24 minute read · November 12, 2019

Analyzing Multiple Stream Data Sources using Dremio and Python

Dremio Authors: Insights and Perspectives · Dremio Team

Introduction

Python packages

Environment

Data sources

Data processing with RabbitMQ

Data producer

Data consumer

AWS S3

Data curation with Dremio

Introduction

New technologies, communication systems, and information processing algorithms demand data rates, availability, and performance targets. Accordingly, the data processing procedures implemented with data (messages) calls for technologies capable of handling this high demand. One of these technologies is RabbitMQ – which is used to develop service-oriented architecture services (SOA) and distributed resource-intensive operations.

However, it is worth to note that the messages from the queue data can flow from different types of data sources and thereby have different formats. As a result, the data processing and analyses are complicated. To resolve this issue, various services are used that can combine different data types into a single database.

This article will focus on data processing and analysis system using RabbitMQ as queries service, Python as a flexible environment, AWS S3 as a fast and secured data storage, and Dremio will be used for combining all data messages from the queue into a single database.

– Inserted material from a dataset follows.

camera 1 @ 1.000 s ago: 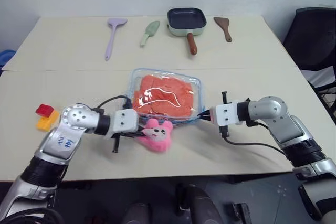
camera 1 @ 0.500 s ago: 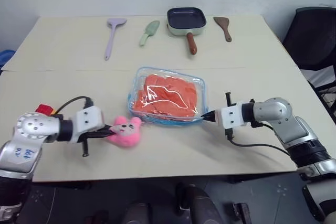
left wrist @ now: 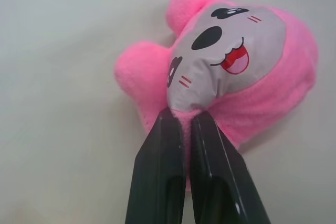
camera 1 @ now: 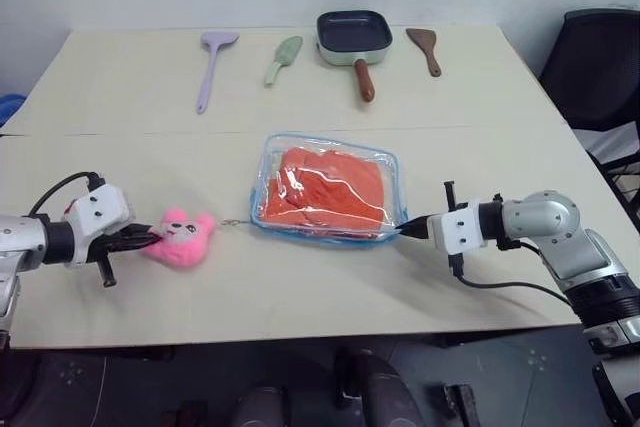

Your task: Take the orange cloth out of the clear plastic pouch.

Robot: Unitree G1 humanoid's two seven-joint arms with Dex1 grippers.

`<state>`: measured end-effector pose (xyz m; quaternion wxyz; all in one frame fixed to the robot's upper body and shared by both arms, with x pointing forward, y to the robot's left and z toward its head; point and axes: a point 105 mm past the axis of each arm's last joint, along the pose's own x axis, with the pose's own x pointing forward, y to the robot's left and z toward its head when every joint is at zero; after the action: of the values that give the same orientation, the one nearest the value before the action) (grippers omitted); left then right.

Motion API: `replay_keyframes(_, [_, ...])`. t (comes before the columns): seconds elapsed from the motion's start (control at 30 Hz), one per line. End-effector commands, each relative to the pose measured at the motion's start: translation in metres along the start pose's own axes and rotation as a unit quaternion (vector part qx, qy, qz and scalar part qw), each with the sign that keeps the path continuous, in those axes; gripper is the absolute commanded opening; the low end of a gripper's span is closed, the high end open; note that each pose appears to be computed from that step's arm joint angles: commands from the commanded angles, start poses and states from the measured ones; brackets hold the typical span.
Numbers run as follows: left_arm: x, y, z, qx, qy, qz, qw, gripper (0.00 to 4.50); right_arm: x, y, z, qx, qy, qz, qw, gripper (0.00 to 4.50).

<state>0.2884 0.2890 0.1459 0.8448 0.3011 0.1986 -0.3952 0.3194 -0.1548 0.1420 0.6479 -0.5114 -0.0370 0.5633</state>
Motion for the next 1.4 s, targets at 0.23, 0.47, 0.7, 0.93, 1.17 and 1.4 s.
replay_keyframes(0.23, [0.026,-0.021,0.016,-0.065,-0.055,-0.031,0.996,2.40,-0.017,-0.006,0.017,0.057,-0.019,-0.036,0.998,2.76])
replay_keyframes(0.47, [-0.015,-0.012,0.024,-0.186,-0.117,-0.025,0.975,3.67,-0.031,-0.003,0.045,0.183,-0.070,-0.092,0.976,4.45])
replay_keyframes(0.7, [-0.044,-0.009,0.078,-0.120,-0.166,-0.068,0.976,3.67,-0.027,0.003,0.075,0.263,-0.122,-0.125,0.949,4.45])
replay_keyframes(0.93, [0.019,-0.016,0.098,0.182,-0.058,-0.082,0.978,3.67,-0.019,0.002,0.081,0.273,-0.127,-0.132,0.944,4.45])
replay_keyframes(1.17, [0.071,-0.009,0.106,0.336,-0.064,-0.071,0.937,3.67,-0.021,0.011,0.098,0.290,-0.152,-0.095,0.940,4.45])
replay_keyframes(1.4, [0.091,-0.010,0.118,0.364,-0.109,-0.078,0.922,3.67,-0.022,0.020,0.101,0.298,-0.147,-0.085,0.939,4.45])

In this tutorial we will execute the following steps:

Generate data of different types that will flow from various information systems, devices, etc.
Create a data producer and a consumer with Python-environment tools to packet data communications processes in RabbitMQ service.
Transmission and storage of processed messages using the RabbitMQ and AWS S3 services.
Curation of data using Dremio.

Python packages

Environment

Python (3.6 version)
Amazon account and AWS S3 bucket
Dremio and Dremio ODBC Driver

Pandas and Numpy for data operations.
Scipy.stats, TensorFlow and TextGenRNN for data generation procedures.
Pika as a RabbitMQ client.
PyODBC and AWS SDK Python for AWS and Dremio data processes.

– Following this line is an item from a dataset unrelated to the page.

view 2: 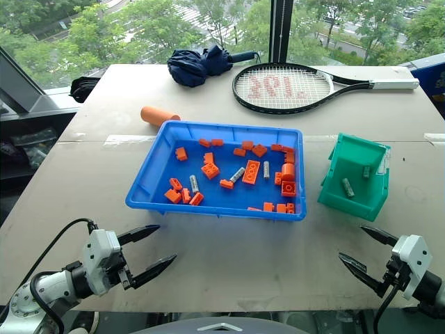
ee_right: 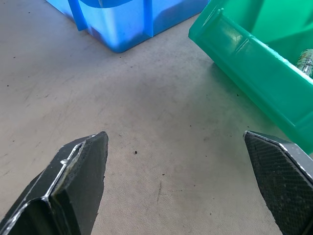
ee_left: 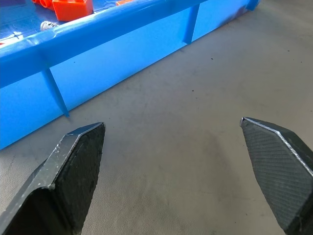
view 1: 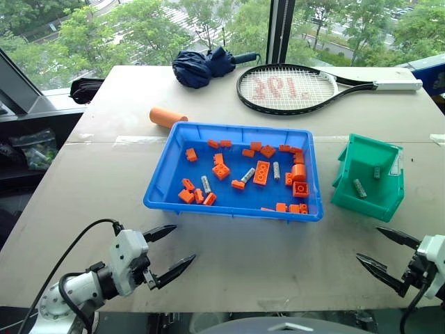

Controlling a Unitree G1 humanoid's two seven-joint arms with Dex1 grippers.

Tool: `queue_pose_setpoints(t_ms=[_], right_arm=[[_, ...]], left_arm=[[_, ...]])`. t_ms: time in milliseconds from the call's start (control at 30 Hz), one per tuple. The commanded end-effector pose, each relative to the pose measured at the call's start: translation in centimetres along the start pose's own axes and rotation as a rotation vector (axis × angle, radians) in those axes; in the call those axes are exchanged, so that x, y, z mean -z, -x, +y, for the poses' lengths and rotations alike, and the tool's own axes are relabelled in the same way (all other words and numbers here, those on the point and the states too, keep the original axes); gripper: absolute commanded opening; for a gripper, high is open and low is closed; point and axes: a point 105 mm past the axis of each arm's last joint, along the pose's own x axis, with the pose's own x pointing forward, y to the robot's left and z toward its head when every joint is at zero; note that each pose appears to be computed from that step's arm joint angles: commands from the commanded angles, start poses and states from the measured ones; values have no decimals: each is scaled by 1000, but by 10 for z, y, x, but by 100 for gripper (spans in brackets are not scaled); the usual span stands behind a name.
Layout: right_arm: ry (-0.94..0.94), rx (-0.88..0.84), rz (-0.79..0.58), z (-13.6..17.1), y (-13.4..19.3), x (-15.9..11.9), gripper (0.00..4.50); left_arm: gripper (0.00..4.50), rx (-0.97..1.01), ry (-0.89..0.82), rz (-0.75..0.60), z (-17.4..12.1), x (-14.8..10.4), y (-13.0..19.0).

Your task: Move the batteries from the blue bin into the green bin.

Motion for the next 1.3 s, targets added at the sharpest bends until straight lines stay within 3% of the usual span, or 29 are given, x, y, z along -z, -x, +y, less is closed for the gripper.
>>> queue_pose_setpoints(t_ms=[33,433,633,767,1000,1133,1300], right_arm=[[39,-26,-19,0,-3,-10,445],[39,-70,-28,6,-3,-20,445],[28,-193,-89,23,-13,-60,445],[60,-228,-166,29,-37,-101,445],[199,-131,-183,21,-99,-148,445],[325,-108,-72,14,-140,-158,445],[198,-52,77,4,-200,-169,445]], left_arm=[[450,3,-51,-42,-2,-16,-1],[450,43,-38,-81,-12,-25,-6],[450,186,-23,-111,-20,-35,1],[450,255,-39,-93,-8,-46,4],[450,291,-117,-119,29,-98,6],[450,323,-191,-97,46,-129,5],[450,414,-275,-31,53,-159,6]])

Now we will describe in more detail each step of presented algorithm with relevant tools.

Data sources

We will use random number generators to create different types of data for the required dataset to make data processing simple, clear and structured. So we are going to use scipy.stats library tools and the related probability density functions (PDF) of the random variables.

The datasets will consist of the following data types:

time and date data – as a time series at the time interval,
integer data – as data samples with Binomial and Poisson probability distributions,
floating-point data – as data samples with Normal and Uniform probability distribution,
string data – as text data received from the text generator using Deep learning models.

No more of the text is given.